* **WHAT YOU ARE ASKED TO DO**: From the material below, give the number of lines that hold the string "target" and nothing further.

* **DATA FOR THIS TASK**:
════

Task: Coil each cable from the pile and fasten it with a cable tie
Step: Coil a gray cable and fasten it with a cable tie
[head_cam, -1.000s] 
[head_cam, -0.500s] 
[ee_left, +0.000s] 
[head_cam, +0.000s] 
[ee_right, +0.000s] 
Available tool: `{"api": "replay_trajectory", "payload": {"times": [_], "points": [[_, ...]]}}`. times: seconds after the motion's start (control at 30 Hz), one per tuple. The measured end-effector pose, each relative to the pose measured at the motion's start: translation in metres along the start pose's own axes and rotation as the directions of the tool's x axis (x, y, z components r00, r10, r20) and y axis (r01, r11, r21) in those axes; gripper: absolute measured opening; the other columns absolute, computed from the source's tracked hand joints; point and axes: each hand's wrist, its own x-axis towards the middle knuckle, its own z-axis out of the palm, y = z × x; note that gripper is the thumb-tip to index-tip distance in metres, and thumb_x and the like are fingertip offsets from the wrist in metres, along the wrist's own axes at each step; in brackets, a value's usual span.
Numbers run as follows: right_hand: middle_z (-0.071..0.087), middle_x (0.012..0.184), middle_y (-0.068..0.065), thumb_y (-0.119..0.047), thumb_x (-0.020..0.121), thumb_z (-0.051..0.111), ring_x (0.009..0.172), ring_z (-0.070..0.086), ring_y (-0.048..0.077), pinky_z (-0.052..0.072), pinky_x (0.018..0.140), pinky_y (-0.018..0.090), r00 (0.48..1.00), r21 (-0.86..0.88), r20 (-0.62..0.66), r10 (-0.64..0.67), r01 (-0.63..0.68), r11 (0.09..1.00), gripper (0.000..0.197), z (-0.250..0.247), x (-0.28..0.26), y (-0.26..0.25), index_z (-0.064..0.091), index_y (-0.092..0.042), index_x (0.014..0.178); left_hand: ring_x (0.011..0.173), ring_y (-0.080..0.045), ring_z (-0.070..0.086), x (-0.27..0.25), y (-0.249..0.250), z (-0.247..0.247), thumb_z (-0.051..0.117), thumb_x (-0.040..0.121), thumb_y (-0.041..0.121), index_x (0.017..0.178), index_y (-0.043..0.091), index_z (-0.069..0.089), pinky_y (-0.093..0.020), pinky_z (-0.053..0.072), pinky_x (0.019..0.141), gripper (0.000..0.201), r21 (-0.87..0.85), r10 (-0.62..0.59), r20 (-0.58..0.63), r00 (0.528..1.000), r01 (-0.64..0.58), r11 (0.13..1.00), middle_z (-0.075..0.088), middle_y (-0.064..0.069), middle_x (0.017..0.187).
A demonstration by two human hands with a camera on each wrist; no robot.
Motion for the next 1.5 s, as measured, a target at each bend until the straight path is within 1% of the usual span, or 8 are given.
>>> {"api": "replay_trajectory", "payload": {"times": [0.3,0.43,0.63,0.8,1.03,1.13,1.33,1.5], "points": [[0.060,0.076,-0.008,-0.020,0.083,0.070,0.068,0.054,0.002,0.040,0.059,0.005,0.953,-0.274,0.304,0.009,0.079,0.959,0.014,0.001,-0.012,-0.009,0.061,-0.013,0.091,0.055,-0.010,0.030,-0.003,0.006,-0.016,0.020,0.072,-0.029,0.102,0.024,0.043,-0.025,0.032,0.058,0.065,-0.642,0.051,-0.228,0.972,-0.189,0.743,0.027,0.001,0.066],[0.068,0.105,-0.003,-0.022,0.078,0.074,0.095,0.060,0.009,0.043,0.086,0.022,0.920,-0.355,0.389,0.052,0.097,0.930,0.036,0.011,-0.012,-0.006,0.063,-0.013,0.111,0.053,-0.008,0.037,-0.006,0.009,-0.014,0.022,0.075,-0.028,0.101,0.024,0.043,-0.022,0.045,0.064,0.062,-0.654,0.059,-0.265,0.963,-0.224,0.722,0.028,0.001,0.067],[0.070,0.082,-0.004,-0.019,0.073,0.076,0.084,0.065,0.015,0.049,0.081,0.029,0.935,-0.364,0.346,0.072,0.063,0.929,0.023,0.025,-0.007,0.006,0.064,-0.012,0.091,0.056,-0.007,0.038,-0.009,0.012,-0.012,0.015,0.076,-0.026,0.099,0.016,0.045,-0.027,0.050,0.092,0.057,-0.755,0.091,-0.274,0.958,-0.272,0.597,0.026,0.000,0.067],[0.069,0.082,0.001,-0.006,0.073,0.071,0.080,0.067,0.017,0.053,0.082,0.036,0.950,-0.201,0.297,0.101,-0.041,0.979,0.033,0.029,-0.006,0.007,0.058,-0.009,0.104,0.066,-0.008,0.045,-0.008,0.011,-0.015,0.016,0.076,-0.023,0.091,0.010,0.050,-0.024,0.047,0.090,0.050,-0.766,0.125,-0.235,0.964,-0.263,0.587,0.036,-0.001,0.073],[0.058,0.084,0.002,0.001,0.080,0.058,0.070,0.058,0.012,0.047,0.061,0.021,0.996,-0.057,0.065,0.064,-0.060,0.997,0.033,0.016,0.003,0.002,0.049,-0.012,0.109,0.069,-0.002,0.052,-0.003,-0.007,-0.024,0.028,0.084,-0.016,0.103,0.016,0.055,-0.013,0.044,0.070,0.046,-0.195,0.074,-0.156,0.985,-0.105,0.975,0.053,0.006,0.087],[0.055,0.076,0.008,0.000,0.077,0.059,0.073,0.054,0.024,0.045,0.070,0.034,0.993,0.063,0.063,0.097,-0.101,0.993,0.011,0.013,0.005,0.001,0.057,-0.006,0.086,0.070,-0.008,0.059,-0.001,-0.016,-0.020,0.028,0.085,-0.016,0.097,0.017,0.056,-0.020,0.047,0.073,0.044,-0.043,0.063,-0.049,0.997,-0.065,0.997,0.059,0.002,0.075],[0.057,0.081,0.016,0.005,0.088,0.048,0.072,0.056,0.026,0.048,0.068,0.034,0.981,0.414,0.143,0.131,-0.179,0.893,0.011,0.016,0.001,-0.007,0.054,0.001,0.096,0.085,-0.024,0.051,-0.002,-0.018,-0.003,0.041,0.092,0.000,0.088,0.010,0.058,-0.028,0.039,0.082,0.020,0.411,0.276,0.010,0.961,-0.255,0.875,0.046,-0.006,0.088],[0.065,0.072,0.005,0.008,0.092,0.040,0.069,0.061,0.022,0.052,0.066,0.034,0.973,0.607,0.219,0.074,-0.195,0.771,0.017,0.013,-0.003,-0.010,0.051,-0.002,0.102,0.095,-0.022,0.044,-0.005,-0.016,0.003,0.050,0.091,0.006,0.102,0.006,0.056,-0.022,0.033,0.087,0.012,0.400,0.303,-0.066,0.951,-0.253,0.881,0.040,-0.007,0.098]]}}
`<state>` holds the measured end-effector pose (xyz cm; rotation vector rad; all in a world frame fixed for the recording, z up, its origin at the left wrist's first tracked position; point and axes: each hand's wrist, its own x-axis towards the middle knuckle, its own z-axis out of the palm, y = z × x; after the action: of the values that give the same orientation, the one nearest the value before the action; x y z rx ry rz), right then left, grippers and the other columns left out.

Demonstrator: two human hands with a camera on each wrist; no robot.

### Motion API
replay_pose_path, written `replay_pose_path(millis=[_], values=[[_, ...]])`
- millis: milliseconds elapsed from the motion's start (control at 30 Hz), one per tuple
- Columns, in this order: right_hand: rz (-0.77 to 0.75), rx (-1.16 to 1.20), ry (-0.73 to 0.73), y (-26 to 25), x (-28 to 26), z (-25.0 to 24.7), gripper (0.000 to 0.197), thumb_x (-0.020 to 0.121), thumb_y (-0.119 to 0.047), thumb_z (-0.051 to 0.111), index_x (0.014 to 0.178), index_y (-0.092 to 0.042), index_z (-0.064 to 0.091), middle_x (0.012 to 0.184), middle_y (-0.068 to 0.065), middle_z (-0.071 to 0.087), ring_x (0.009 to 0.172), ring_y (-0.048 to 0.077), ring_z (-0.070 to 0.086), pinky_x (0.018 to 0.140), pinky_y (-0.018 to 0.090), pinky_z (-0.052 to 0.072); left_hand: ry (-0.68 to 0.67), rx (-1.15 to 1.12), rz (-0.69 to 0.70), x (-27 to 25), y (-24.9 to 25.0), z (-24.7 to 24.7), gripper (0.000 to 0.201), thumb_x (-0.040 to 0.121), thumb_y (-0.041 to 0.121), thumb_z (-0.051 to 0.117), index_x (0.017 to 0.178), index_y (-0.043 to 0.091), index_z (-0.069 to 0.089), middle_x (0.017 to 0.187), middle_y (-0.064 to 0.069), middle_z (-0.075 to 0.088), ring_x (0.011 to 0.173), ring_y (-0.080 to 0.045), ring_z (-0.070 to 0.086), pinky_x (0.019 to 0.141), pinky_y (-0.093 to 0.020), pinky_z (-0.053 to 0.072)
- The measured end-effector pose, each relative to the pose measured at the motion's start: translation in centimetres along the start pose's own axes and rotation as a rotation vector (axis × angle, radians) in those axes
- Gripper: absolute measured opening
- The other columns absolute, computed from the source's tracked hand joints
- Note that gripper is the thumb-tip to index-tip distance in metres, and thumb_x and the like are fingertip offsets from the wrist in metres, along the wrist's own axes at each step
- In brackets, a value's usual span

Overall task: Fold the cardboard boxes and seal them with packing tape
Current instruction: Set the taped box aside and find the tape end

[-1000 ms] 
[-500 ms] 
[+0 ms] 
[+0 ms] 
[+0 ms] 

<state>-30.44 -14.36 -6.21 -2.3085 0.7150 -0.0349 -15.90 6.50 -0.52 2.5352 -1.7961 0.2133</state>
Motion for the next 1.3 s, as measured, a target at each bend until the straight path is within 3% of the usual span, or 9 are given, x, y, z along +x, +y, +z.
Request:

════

* **RESPONSE TO THIS TASK**: 2